* **What you will do**: Output all of the data exactly as it appears, but leave out any pictures it contains.

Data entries

· · · ·

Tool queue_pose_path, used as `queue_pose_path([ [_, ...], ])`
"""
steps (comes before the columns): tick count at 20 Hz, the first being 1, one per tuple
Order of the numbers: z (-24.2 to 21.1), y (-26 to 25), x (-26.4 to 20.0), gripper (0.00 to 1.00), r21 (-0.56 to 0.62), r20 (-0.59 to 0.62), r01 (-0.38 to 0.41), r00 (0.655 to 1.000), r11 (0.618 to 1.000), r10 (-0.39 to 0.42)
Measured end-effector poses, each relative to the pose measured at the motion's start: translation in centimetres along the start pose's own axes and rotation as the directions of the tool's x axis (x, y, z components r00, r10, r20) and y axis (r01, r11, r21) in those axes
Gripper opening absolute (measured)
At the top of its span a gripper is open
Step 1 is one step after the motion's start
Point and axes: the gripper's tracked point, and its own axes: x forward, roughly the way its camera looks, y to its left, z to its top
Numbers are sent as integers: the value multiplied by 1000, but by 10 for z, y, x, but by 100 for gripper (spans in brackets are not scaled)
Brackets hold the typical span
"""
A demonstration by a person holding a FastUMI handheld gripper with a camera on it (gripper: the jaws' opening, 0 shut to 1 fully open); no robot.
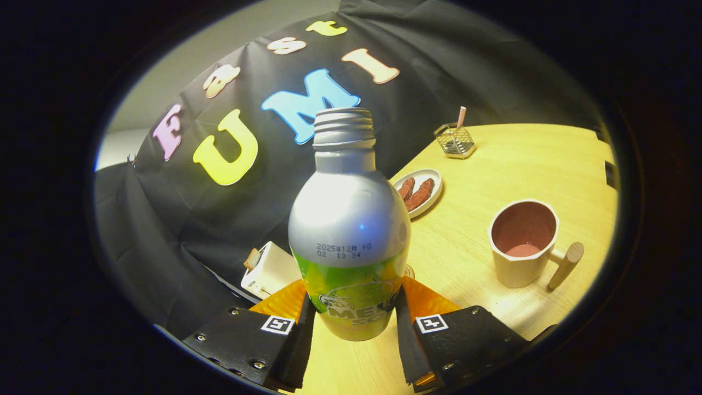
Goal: Take the bottle from table, then pour the juice into the cup, finally place the bottle on the coaster
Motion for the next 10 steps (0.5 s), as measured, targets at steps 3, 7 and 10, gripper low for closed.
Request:
queue_pose_path([
  [3,0,-9,-1,66,73,1,-8,1000,997,8],
  [7,-4,-22,4,66,160,-16,2,1000,987,1],
  [10,-10,-26,7,66,208,-41,6,999,978,3],
])
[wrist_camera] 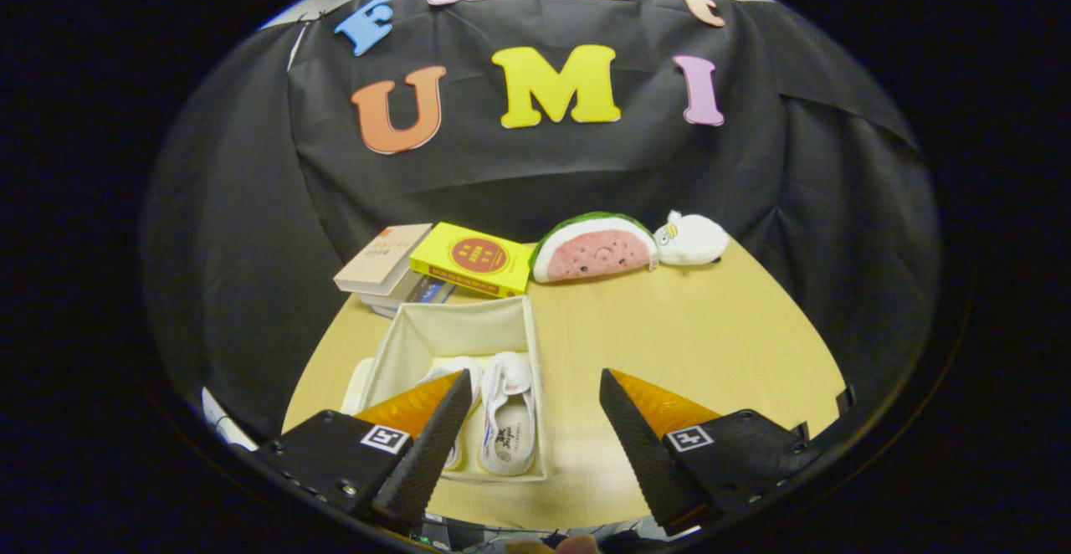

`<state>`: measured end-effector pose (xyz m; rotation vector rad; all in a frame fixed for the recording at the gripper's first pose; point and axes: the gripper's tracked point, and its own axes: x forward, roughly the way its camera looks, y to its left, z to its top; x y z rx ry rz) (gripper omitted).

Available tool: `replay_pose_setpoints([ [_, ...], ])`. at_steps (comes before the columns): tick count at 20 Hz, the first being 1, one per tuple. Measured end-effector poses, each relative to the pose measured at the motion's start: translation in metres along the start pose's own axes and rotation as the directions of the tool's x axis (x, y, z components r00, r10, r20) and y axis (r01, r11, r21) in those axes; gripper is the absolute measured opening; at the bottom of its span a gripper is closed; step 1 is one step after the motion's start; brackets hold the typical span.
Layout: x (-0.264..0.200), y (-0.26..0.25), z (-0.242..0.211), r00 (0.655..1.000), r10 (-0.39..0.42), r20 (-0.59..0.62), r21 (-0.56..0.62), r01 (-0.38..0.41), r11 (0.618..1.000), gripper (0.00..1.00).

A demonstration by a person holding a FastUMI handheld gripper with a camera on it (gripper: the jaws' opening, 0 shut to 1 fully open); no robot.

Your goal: Open the storage box then place both shoes into the box .Put the left shoe in first, then the right shoe, with the right side of both shoes facing outward in a uniform manner.

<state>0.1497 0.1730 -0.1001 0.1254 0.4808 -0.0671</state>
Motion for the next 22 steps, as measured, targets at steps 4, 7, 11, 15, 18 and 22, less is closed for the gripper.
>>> replay_pose_setpoints([
  [4,-0.063,-0.05,0.005,0.996,-0.01,0.088,0.013,0.009,1.0,0.95],
  [7,-0.107,-0.076,0.0,0.988,0.002,0.153,-0.01,-0.001,1.0,0.96],
  [11,-0.144,-0.101,-0.004,0.976,0.015,0.217,-0.015,-0.012,1.0,0.96],
  [15,-0.153,-0.125,-0.011,0.973,0.013,0.23,0.014,-0.017,1.0,0.96],
  [18,-0.156,-0.138,-0.012,0.973,0.012,0.231,0.022,-0.018,1.0,0.96],
  [22,-0.16,-0.144,-0.008,0.968,0.019,0.251,0.0,-0.02,1.0,0.96],
])
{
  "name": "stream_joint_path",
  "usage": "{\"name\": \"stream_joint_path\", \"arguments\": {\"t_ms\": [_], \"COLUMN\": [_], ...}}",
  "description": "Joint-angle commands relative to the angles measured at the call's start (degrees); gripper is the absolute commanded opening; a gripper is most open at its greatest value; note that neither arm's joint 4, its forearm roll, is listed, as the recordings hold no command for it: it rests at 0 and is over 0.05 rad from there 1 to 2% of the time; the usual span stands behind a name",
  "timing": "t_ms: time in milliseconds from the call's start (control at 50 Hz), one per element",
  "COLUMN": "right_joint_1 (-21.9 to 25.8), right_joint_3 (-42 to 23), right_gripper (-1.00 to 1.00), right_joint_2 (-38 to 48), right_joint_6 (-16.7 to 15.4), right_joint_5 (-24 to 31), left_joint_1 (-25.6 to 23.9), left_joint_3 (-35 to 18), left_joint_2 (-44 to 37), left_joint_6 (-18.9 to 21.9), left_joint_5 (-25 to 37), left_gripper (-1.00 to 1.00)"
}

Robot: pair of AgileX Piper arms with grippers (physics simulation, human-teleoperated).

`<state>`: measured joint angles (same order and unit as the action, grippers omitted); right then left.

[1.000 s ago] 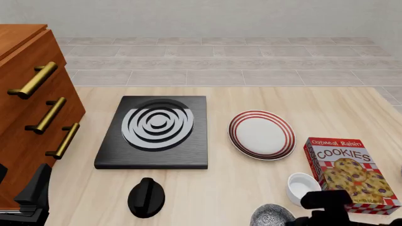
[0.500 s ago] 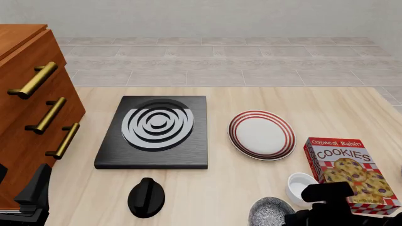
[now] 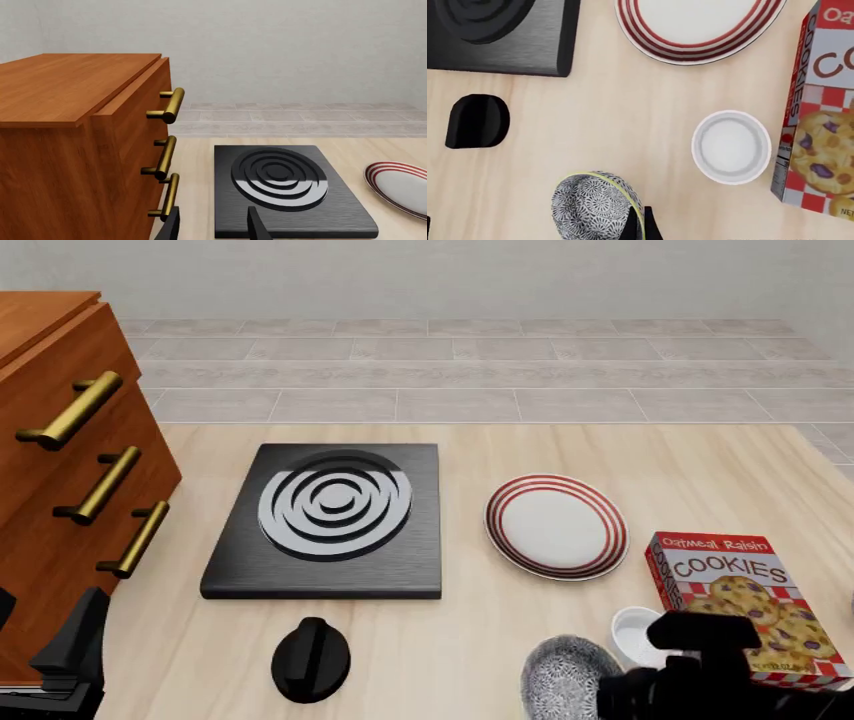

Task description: Pick the akita bowl next to the ramekin and place it on the plate.

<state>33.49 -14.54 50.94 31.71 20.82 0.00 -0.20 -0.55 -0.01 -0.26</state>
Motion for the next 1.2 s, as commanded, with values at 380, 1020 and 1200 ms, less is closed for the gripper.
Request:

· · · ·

* **Expected output**:
Tool queue_pose_path, used as `queue_pose_path([ [_, ...], ])`
"""
steps (comes before the columns): tick count at 20 Hz, the first being 1, one per tuple
Order of the numbers: z (-24.2 to 21.1), y (-26 to 25), x (-26.4 to 20.0), gripper (0.00 to 1.00), r21 (-0.56 to 0.62), r20 (-0.59 to 0.62), r01 (-0.38 to 0.41), r00 (0.655 to 1.000), r11 (0.618 to 1.000), r10 (-0.39 to 0.42)
Measured end-effector poses, each relative to the pose measured at the motion's start: translation in centimetres along the start pose's own axes and rotation as the directions of the tool's x axis (x, y, z components r00, r10, r20) and y axis (r01, r11, r21) in those axes
Gripper opening absolute (measured)
At the top of its span a gripper is open
Step 1 is one step after the motion's start
Point and axes: the gripper's tracked point, and its own axes: x forward, roughly the way its camera looks, y to its left, z to its top
Numbers are sent as integers: the value multiplied by 1000, but by 10 for z, y, x, but by 100 for gripper (spans in brackets are not scaled)
Brackets hold the typical span
"""
A demonstration by a person holding a FastUMI handheld gripper with a camera on it (gripper: the jaws' opening, 0 shut to 1 fully open); no robot.
Goal: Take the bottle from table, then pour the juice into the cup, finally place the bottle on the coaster
Motion for the next 10 steps (0.5 s), as measured, targets at steps 3, 7 and 10, gripper low for closed.
Request:
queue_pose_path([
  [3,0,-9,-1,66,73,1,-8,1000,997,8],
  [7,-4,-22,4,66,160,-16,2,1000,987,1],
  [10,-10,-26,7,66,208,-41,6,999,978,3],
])
[wrist_camera] 

`<state>`: measured end-effector pose (xyz m; rotation vector rad; all in a frame fixed for the recording at the gripper's first pose; point and axes: the gripper's tracked point, and its own axes: x forward, roughly the way its camera looks, y to its left, z to its top; x y z rx ry rz) (gripper omitted).

Available tool: `replay_pose_setpoints([ [_, ...], ])`. at_steps (comes before the columns): tick count at 20 Hz, the first being 1, one per tuple. Measured end-effector poses, each relative to the pose measured at the motion's start: translation in metres along the start pose's own axes and rotation as the directions of the tool's x axis (x, y, z components r00, r10, r20) and y axis (r01, r11, r21) in those axes; gripper is the absolute measured opening; at the bottom of its span a gripper is closed; step 1 is one step after the motion's start; brackets hold the typical span.
Layout: x (-0.264..0.200), y (-0.26..0.25), z (-0.242..0.211), r00 (0.655..1.000), r10 (-0.39..0.42), r20 (-0.59..0.62), r21 (-0.56..0.62), r01 (-0.38..0.41), r11 (0.618..1.000), gripper (0.00..1.00).

A demonstration by a person holding a FastUMI handheld gripper with a camera on it (gripper: the jaws' opening, 0 shut to 1 fully open); no robot.

Your goal: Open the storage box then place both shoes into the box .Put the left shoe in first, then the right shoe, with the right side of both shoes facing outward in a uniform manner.

<state>0.1497 0.1730 -0.1001 0.1254 0.4808 -0.0671</state>
Motion for the next 22 steps, as measured, targets at steps 4, 7, 11, 15, 18 and 22, less is closed for the gripper.
>>> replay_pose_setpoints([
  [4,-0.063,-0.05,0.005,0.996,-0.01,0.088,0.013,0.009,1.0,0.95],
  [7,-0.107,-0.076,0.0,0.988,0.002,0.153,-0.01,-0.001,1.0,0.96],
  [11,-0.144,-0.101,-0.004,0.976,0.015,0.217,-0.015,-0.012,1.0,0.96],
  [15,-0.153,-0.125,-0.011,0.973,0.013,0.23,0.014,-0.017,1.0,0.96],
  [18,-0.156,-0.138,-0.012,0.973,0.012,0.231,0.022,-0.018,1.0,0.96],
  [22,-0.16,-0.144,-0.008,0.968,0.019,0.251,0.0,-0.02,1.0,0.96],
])
{
  "name": "stream_joint_path",
  "usage": "{\"name\": \"stream_joint_path\", \"arguments\": {\"t_ms\": [_], \"COLUMN\": [_], ...}}",
  "description": "Joint-angle commands relative to the angles measured at the call's start (degrees); gripper is the absolute commanded opening; a gripper is most open at its greatest value; note that neither arm's joint 4, its forearm roll, is listed, as the recordings hold no command for it: it rests at 0 and is over 0.05 rad from there 1 to 2% of the time; the usual span stands behind a name",
  "timing": "t_ms: time in milliseconds from the call's start (control at 50 Hz), one per element",
  "COLUMN": "right_joint_1 (-21.9 to 25.8), right_joint_3 (-42 to 23), right_gripper (-1.00 to 1.00), right_joint_2 (-38 to 48), right_joint_6 (-16.7 to 15.4), right_joint_5 (-24 to 31), left_joint_1 (-25.6 to 23.9), left_joint_3 (-35 to 18), left_joint_2 (-44 to 37), left_joint_6 (-18.9 to 21.9), left_joint_5 (-25 to 37), left_gripper (-1.00 to 1.00)"
}

Robot: pair of AgileX Piper arms with grippers (physics simulation, human-teleoperated).

`<state>`: measured joint angles (same order and unit as the action, grippers omitted); right then left.

[1.000 s ago] 
[0.500 s ago] 
[now] 

Task description: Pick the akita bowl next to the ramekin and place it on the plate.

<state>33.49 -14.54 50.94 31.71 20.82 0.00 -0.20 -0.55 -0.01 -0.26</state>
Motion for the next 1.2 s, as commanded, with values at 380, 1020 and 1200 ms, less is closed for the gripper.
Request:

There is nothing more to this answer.